To memorialize the anniversary of the theft and brief return of Peter’s PT Cruiser, we bought additional locks for the garage and back yard, purchased a laser sight for one of our pistols, and accidentally rousted a fugitive (though not, alas, Andrew Clark Bergman.)
To be fair, Andrew Clark Bergman is not our first family boogeyman. Until he came along, our family boogeyman was a former colleague-of-sorts whom I’ll call Flounder. Flounder had bad manners and a particular, peculiar enmity with the department I was working for at the time, so he constantly stymied my project. My supervisor hated him, and worst of all, every time Flounder called me, I‘d get chewed out.
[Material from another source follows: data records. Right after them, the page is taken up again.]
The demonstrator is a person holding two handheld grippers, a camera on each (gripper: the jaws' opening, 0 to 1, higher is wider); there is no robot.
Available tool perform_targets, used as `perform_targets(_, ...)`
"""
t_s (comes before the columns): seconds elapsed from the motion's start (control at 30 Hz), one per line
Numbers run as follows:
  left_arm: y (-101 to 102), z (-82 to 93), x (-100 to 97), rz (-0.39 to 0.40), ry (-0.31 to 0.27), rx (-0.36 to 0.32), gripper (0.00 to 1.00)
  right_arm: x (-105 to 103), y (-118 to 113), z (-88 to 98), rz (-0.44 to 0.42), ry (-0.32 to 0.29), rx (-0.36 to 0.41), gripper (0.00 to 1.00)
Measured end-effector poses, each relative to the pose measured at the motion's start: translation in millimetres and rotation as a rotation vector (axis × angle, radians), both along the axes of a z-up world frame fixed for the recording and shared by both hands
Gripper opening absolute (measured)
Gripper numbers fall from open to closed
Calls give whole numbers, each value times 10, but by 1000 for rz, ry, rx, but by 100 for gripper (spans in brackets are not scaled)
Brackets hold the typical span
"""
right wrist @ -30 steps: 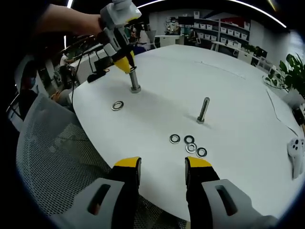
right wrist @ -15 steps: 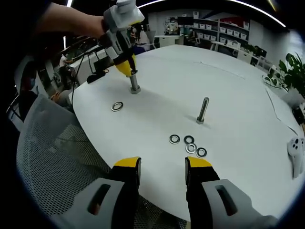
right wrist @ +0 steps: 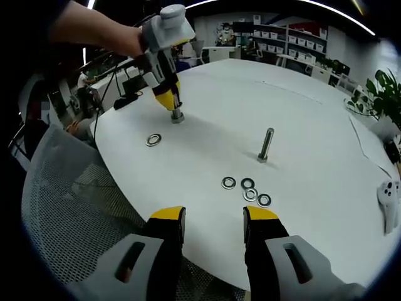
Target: Place the washer onto the threaded stud by aligning its center hole with the stud, sliding it down to the base, and recovering from edge contact or off-axis alignment until the washer reaches the visible bottom stop.
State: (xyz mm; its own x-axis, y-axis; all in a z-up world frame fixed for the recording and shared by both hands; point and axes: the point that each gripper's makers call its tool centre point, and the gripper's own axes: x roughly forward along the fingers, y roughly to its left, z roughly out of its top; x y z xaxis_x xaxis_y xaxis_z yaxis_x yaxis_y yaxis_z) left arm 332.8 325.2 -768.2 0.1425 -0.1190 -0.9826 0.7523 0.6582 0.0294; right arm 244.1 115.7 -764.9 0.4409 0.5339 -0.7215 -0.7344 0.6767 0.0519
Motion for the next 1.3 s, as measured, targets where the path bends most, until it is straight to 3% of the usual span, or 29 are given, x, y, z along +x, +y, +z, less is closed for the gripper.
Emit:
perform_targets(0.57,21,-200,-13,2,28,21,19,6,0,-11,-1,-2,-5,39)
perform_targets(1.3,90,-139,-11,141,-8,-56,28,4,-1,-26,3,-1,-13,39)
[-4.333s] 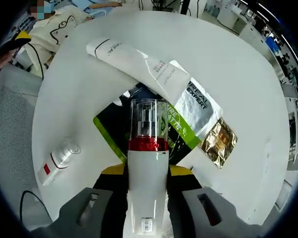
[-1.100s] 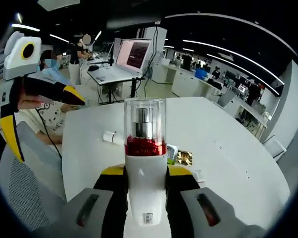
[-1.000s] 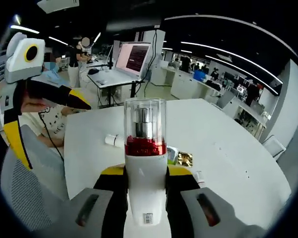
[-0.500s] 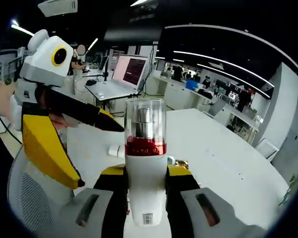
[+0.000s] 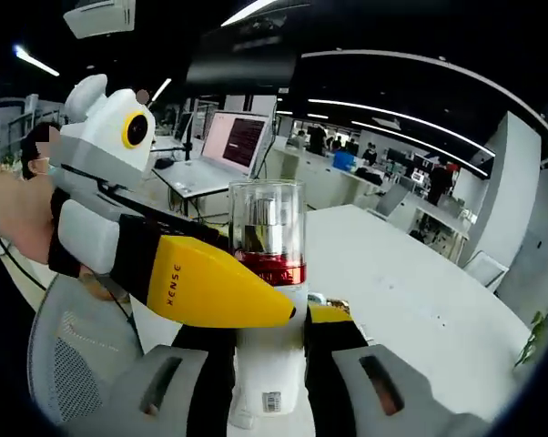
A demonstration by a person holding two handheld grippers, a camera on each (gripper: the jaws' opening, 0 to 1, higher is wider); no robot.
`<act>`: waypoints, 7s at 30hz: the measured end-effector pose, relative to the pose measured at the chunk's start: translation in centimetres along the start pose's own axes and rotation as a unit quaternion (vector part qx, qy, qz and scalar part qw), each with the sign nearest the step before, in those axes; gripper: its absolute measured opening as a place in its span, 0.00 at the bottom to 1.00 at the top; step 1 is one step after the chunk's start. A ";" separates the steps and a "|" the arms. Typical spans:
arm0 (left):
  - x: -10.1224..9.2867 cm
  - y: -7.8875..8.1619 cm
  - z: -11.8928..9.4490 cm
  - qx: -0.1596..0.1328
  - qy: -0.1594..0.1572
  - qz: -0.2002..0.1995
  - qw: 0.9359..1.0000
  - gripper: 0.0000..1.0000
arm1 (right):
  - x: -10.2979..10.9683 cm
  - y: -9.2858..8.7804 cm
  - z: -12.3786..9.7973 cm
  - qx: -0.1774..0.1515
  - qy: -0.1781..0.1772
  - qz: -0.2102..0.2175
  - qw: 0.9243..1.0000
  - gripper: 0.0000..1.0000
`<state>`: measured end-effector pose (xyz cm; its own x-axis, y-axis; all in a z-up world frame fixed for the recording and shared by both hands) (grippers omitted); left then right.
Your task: Arrange the skincare products in the storage area until every visible bottle or jar stands upright without overlapping.
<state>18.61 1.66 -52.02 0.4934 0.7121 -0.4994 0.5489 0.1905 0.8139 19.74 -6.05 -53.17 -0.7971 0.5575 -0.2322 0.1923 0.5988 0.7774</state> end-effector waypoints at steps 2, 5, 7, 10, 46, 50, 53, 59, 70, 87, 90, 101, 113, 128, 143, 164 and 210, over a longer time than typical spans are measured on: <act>0.0 0.1 0.1 -0.002 0.003 0.006 1.000 0.38 | 0.0 0.1 -0.1 -0.002 -0.001 0.004 1.000 0.28; -0.1 0.2 0.1 -0.006 0.011 0.006 1.000 0.34 | 0.0 0.2 -0.2 -0.002 0.002 0.008 1.000 0.28; -0.1 0.2 0.2 -0.009 0.017 0.005 1.000 0.30 | 0.0 0.2 -0.2 -0.003 0.002 0.008 1.000 0.28; 0.1 0.2 0.2 -0.012 0.028 0.002 1.000 0.29 | -0.4 0.3 -0.2 -0.001 0.003 0.012 1.000 0.28; -8.9 5.5 -1.1 0.010 -0.350 0.075 0.934 0.22 | -3.5 3.5 -11.0 -0.119 0.343 0.025 0.931 0.32; -10.1 6.0 -0.5 0.008 -0.374 0.075 0.924 0.22 | -3.6 3.6 -11.6 -0.127 0.364 0.042 0.922 0.32; -10.7 6.2 -0.4 0.003 -0.375 0.081 0.924 0.22 | -4.0 3.5 -11.9 -0.137 0.356 0.065 0.922 0.30; -11.5 5.8 0.2 0.006 -0.358 0.089 0.929 0.22 | -4.2 2.9 -11.9 -0.130 0.335 0.084 0.929 0.27; -11.4 7.1 2.2 -0.027 -0.249 0.054 0.967 0.27 | -6.0 2.4 -11.5 -0.118 0.216 0.083 0.966 0.26; -11.8 6.7 3.7 -0.078 0.013 0.069 0.994 0.25 | -7.1 1.2 -10.7 -0.084 -0.048 0.037 0.995 0.27; -11.7 6.7 3.9 -0.083 0.029 0.084 0.993 0.23 | -7.3 0.9 -10.8 -0.085 -0.054 0.046 0.994 0.27; -11.0 6.8 5.1 -0.085 0.024 0.113 0.990 0.24 | -8.1 0.6 -10.8 -0.082 -0.080 0.058 0.992 0.27; -9.7 6.7 5.6 -0.008 -0.105 0.137 0.985 0.22 | -8.7 -0.1 -10.2 -0.117 0.052 0.016 0.992 0.32; -13.0 6.5 5.3 0.064 -0.264 0.237 0.933 0.22 | -9.3 -0.6 -11.8 -0.149 0.297 0.004 0.943 0.30; -13.0 4.7 6.5 0.126 -0.264 0.278 0.915 0.23 | -8.8 -2.9 -11.0 -0.136 0.265 -0.027 0.954 0.27; -8.3 -0.2 9.4 0.220 -0.242 0.271 0.905 0.23 | -7.1 -8.5 -6.3 -0.086 0.251 -0.029 0.964 0.28; -3.8 -8.2 16.2 0.319 -0.250 0.272 0.873 0.25 | -7.4 -17.5 0.1 0.005 0.201 -0.049 0.978 0.28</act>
<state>23.15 -13.50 -61.64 0.9430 0.1669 -0.2878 0.3280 -0.6118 0.7198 22.38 -20.58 -65.13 -0.9723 0.2274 -0.0546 0.1085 0.6452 0.7563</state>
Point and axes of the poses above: the point that each gripper's makers call its tool centre point, and the gripper's own axes: z roughly forward along the fingers, x roughly to its left, y roughly out of its top, the point moved 6 cm from there along -z, roughly backward along the fingers, and after that the axes turned 12 degrees about x, right-handed, at the moved point
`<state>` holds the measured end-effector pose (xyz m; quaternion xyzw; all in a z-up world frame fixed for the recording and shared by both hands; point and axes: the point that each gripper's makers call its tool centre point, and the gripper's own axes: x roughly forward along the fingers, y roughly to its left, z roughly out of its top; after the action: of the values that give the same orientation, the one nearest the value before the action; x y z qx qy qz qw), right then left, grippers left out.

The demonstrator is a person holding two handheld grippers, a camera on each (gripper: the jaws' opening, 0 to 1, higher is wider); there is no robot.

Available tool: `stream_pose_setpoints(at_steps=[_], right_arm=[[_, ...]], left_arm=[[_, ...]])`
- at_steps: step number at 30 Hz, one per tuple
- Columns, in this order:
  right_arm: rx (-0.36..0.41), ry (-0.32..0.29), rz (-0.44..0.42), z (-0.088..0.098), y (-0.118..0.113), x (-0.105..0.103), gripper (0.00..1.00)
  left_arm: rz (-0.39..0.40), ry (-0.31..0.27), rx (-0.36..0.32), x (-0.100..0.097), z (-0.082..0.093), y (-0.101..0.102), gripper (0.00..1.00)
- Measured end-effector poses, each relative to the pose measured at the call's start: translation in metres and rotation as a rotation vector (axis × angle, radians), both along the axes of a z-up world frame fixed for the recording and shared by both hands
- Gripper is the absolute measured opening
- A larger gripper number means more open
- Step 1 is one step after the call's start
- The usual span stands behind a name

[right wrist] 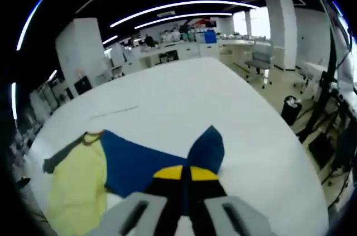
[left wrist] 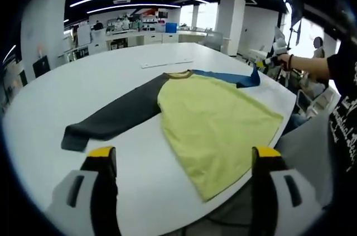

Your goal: Fold the garment on the visible template until the final outline fits inside the template.

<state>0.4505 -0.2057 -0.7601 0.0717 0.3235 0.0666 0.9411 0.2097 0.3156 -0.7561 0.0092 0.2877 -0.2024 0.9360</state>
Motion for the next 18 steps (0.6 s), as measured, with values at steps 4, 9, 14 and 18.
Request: stream_pose_setpoints(at_steps=[4, 9, 14, 18], right_arm=[[0.012, -0.014, 0.034, 0.007, 0.016, 0.006, 0.0], [0.037, -0.024, 0.086, 0.017, 0.048, 0.008, 0.0], [0.045, -0.028, 0.137, 0.022, 0.071, 0.015, 0.0], [0.046, -0.027, 0.168, 0.024, 0.084, 0.024, 0.0]], left_arm=[[0.0, -0.005, -0.008, 0.0, 0.002, -0.001, 0.98], [-0.003, 0.002, -0.01, -0.001, 0.002, -0.002, 0.97], [-0.001, 0.011, 0.003, -0.002, -0.002, 0.0, 0.97], [-0.001, 0.015, 0.001, -0.001, -0.003, 0.0, 0.97]])
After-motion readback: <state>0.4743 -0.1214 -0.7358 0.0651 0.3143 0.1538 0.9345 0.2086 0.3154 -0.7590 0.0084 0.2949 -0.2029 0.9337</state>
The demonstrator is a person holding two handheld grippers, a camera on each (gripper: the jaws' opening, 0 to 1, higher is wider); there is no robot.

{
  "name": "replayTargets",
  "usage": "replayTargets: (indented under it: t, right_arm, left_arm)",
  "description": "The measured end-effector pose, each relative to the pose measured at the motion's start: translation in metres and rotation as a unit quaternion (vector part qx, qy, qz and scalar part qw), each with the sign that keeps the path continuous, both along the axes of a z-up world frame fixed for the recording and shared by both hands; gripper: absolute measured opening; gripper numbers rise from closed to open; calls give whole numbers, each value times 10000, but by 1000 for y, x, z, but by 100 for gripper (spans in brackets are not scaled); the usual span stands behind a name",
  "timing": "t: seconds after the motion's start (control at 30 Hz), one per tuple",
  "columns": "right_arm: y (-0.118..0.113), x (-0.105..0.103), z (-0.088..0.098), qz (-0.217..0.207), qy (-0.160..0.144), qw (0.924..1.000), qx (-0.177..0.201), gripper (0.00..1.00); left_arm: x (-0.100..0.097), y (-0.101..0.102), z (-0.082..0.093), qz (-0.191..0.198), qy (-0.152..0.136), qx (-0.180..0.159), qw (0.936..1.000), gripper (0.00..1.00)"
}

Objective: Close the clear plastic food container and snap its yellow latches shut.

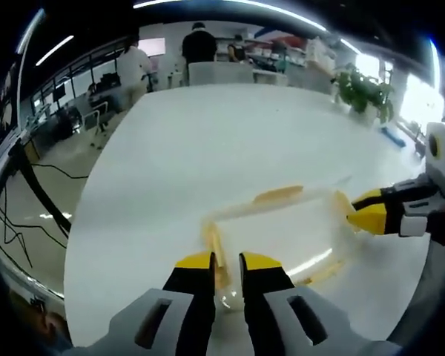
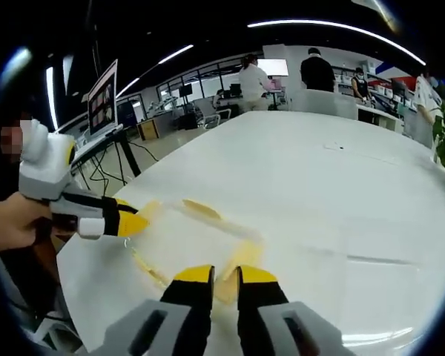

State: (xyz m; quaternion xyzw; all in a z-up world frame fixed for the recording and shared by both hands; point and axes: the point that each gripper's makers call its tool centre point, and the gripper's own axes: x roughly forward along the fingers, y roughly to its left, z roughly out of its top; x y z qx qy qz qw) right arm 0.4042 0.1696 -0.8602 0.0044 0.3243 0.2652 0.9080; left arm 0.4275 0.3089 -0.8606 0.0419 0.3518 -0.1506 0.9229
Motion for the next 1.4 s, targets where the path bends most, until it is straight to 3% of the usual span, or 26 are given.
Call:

I never actually met Flounder in person, and I doubt he lives up to the character we built up for him as a family. Peter attached a picture of Jabba the Hut to Flounder’s contact information in my contact list. We still have Halloween boxes which Kelly decorated with a worm like figure with eyes and mouth, with stink lines coming off, with the words “Flunder” underneath them. After all, Flounder was the scariest figure we knew.
But poor Flounder! Now he’s all but forgotten, and unlike Andrew Clark Bergman, who’s wanted in at least three states, Flounder is undoubtedly not wanted at all, anywhere. And this year’s Halloween boxes may have another set of Andrew Clark Bergman mug shots on them to properly spook them up.